WHAT NEEDS TO BE DONE: For the material that follows, list every line containing the word "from".

(GIVEN INFORMATION)

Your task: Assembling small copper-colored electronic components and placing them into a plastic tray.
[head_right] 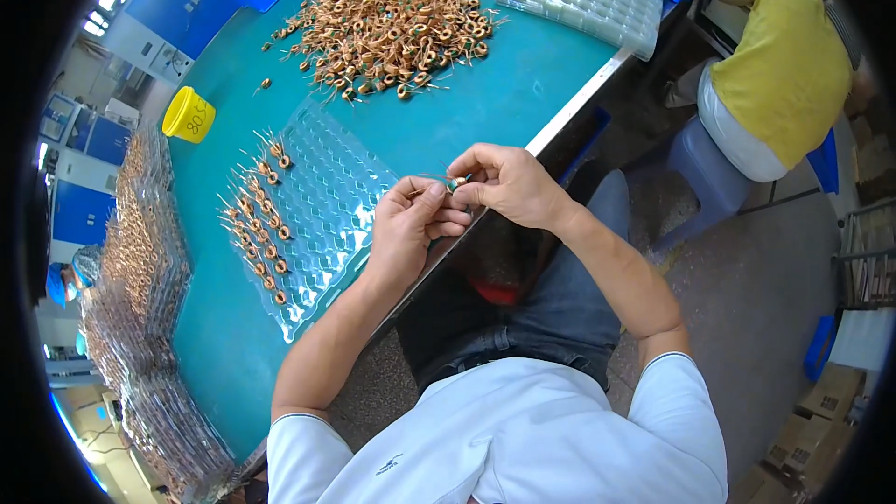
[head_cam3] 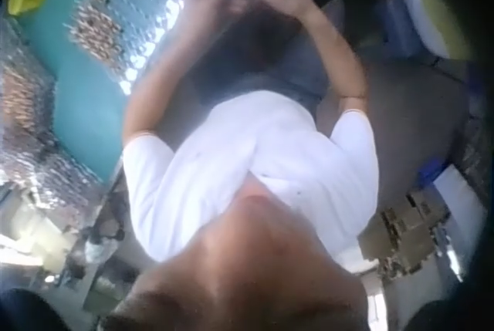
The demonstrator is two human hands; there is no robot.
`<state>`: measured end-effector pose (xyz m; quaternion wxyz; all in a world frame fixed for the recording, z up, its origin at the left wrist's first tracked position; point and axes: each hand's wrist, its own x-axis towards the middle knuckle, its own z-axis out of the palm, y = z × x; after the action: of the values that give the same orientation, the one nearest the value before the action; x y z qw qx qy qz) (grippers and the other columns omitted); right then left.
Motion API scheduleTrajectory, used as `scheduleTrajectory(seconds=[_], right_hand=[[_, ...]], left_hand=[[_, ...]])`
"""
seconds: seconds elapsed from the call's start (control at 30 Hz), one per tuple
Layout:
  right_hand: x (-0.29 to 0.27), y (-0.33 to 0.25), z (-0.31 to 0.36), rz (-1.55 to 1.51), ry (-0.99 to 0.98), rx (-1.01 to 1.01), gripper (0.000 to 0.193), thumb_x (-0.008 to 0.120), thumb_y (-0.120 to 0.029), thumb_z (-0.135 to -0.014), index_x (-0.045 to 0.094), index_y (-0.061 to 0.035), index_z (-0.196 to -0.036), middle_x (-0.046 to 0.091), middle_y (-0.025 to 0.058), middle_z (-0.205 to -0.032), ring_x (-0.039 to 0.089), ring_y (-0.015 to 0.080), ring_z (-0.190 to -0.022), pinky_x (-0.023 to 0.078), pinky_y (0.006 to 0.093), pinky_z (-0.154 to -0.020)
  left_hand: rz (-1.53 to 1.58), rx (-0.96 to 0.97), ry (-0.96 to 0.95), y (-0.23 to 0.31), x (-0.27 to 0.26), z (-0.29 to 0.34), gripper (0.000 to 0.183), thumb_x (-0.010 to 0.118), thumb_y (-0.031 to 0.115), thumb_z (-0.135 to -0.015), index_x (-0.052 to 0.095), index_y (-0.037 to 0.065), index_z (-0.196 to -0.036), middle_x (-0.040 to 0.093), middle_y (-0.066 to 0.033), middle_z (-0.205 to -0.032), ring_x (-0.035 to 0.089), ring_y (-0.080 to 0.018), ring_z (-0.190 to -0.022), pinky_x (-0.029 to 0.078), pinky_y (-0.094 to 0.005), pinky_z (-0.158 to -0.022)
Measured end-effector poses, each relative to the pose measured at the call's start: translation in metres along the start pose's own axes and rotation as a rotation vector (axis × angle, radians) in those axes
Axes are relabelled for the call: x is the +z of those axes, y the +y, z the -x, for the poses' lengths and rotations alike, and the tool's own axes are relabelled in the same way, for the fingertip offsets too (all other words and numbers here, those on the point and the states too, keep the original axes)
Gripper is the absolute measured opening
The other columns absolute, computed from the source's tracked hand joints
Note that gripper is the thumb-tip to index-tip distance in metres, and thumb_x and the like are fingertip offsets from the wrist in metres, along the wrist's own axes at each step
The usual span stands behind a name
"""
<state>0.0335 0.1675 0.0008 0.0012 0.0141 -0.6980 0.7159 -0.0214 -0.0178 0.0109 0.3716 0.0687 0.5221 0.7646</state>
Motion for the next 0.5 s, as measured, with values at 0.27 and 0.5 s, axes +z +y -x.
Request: scheduleTrajectory(seconds=[0.27,0.5], right_hand=[[0.001,-0.004,0.012,-0.169,0.021,0.057,0.026,0.066,0.001,-0.088,0.059,0.0047,-0.113,0.066,0.0068,-0.096,0.064,0.0109,-0.087,0.054,0.0240,-0.076],[0.002,-0.018,0.016,0.087,0.082,0.073,0.015,0.066,-0.001,-0.088,0.063,0.0024,-0.102,0.066,0.0047,-0.084,0.060,0.0075,-0.069,0.052,0.0231,-0.062]], left_hand=[[0.044,-0.034,-0.028,-0.005,0.003,-0.001,0.016,0.054,0.014,-0.100,0.055,-0.001,-0.102,0.068,-0.0166,-0.086,0.070,-0.0194,-0.071,0.059,-0.0277,-0.063],[-0.049,0.089,-0.077,-0.010,0.000,0.007,0.018,0.055,0.016,-0.100,0.058,-0.001,-0.100,0.067,-0.0128,-0.083,0.067,-0.0160,-0.067,0.054,-0.0240,-0.057]])
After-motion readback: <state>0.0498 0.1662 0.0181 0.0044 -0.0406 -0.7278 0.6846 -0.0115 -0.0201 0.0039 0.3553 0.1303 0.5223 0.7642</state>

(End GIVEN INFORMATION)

ANSWER BELOW:
seconds: seconds elapsed from the call's start (control at 30 Hz), one per tuple
The other columns absolute, computed from the source's tracked hand joints
Note that gripper is the thumb-tip to index-tip distance in metres, and thumb_x and the like are fingertip offsets from the wrist in metres, along the wrist's own axes at each step

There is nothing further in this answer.